Figure 2. Architecture of the Feedforward Neural Network (FNN) and the range of the hyperparameter search (A) FNN incorporates leaky rectified linear units (LeakyReLU) between layers. The final layer simultaneously outputs all target variables to enable multi-task learning. (B) The model’s structure, such as the number of layers and hidden layer size, and training configurations, including learning rate and weight regularization, serve as hyperparameters estimated from the validation sets.
Figure 3. L2C-FNN compares favorably against baseline methods for within-cohort evaluation. (A) Boxplots represent variability across 20 test sets. (B) Statistical difference between models. “***” indicates p < 0.00001 and statistical significance after multiple comparison correction (FDR q < 0.05). “n.s.” indicates no statistical significance (p ≥ 0.05) or did not survive FDR correction. Green color indicates that L2C-FNN significantly outperforms baseline methods.
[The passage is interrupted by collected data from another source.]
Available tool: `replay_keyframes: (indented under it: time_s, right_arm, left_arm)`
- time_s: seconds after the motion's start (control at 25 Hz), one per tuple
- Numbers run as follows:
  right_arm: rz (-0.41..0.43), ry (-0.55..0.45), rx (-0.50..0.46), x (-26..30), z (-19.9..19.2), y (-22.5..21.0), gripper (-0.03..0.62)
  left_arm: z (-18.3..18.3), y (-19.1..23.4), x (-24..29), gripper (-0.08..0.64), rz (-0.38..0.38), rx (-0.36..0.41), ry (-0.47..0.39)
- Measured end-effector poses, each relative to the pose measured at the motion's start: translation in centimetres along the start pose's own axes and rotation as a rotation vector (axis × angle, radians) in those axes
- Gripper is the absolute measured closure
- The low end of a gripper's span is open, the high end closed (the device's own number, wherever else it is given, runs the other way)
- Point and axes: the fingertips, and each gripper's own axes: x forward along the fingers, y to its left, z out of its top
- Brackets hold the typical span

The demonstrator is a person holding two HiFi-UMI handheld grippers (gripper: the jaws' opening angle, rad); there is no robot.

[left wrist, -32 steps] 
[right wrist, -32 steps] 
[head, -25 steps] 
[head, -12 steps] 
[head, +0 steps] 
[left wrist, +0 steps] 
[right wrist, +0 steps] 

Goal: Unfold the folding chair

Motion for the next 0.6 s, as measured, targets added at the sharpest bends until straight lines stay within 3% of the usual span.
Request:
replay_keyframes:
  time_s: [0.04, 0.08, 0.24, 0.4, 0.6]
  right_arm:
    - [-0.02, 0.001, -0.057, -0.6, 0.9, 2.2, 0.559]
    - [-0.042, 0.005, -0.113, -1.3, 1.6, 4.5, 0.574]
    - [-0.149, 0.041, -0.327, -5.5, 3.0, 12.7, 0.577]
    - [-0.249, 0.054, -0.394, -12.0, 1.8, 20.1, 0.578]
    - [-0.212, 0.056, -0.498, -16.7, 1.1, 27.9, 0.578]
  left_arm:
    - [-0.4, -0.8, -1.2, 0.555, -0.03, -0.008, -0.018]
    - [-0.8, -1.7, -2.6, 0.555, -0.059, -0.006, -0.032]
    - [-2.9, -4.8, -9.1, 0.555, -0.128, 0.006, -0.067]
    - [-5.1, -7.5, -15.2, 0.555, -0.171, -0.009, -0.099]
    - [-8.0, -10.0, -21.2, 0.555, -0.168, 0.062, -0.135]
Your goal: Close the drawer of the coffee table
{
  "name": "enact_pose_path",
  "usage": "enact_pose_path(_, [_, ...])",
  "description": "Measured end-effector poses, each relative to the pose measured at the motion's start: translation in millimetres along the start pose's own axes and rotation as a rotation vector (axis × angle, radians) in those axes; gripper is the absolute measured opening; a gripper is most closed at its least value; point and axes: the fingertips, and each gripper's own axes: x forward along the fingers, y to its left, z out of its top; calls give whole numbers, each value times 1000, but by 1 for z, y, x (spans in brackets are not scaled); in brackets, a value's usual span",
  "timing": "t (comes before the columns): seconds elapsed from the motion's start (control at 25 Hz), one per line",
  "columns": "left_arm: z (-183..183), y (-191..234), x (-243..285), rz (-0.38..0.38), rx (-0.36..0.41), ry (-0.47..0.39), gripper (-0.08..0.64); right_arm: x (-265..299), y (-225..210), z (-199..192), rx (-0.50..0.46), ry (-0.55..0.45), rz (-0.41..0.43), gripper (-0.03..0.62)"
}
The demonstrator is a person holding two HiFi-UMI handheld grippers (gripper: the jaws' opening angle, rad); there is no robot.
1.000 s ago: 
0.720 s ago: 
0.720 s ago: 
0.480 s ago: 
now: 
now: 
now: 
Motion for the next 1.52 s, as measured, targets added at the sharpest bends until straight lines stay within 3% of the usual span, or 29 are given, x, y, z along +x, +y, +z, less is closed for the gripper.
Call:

Figure 5. Breakdown of MMSE prediction performance from Figure 4, detailing yearly intervals up to 6 years into the future. All algorithms exhibited degraded performance with increasing forecast horizon. L2C-FNN demonstrated comparative or superior performance compared to all baseline algorithms across all years and test cohorts.